Below is the output i am getting -

Instead of 1 contour as shown in first image i am getting multiple contours

Original image:

enter image description here

Upvotes: 0

Views: 2073

Answers (1)

Kinght 金
Kinght 金

Reputation: 18341

Original:

  • First, you should also put your original image.
  • Second, using minAreaRect other than boundingRect to find the rotated rectangles.

Update:

I don't think do findContours on Canny edges is a good idea. I just do it on threshed binary image, then remove the contours with small area. So we can get the boundary of regions.Then how to judge whether the region is complete or not, it's upto your math knowledge.

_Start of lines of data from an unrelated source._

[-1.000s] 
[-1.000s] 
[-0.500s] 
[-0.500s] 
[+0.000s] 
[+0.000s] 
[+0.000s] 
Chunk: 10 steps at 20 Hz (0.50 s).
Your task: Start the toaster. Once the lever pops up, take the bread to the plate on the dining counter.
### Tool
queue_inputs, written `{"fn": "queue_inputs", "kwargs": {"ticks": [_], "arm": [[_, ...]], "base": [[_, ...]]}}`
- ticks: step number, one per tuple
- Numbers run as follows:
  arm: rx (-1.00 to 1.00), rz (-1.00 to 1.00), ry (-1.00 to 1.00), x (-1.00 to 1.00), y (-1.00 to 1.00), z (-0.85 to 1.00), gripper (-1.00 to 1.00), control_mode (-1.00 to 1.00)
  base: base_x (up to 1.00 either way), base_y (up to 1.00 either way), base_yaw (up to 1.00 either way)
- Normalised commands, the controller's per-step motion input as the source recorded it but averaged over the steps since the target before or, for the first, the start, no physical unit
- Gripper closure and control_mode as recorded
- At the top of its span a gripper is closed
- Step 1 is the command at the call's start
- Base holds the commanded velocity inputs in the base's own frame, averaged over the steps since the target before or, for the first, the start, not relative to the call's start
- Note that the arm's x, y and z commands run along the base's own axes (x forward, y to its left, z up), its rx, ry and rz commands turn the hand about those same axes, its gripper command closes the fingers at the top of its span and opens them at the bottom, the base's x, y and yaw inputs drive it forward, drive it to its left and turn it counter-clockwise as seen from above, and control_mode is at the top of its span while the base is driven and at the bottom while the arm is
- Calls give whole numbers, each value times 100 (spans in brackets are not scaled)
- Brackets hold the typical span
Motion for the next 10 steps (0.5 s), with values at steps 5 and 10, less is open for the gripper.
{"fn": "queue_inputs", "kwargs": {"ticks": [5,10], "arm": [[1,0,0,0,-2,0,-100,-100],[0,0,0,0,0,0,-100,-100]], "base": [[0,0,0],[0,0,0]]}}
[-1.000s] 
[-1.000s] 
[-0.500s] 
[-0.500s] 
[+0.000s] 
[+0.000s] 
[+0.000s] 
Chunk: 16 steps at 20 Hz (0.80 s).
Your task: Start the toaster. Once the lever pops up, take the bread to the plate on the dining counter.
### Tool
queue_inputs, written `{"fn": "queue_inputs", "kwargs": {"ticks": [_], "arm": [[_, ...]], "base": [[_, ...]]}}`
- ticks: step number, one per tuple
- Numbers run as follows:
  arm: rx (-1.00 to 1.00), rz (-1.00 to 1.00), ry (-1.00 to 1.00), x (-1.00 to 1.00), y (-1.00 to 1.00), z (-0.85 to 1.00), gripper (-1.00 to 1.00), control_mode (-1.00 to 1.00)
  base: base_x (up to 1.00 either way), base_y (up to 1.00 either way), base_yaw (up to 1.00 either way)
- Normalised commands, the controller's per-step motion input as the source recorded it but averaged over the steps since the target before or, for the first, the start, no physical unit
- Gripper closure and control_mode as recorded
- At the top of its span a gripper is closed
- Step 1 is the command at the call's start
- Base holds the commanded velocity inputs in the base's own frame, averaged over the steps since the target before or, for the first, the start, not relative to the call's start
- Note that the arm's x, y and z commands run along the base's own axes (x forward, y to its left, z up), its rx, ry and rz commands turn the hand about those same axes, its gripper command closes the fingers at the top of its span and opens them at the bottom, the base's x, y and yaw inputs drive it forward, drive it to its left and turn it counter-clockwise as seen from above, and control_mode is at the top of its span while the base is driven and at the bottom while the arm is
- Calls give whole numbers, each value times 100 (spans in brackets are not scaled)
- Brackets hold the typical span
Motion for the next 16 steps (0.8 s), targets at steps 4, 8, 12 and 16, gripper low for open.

enter image description here


#!/usr/bin/python3
# 2017.12.09 00:25:47 CST
# 2017.12.09 14:26:01 CST
import cv2
import numpy as np

img = cv2.imread("test.jpg")
gray = cv2.cvtColor(img, cv2.COLOR_BGR2GRAY)
gray = cv2.bilateralFilter(gray, 11, 17, 17)
th, threshed = cv2.threshold(gray, 200, 255, cv2.THRESH_BINARY)
cnts = cv2.findContours(threshed,cv2.RETR_EXTERNAL,cv2.CHAIN_APPROX_SIMPLE)[-2]

canvas = np.zeros_like(img, np.uint8)
H,W = img.shape[:2]
AREA = H*W
for cnt in cnts:
    area = cv2.contourArea(cnt)
    if(area<AREA/100):
        continue
    _ = cv2.drawContours(canvas, [cnt], -1, (0,255,0), 1, cv2.LINE_AA)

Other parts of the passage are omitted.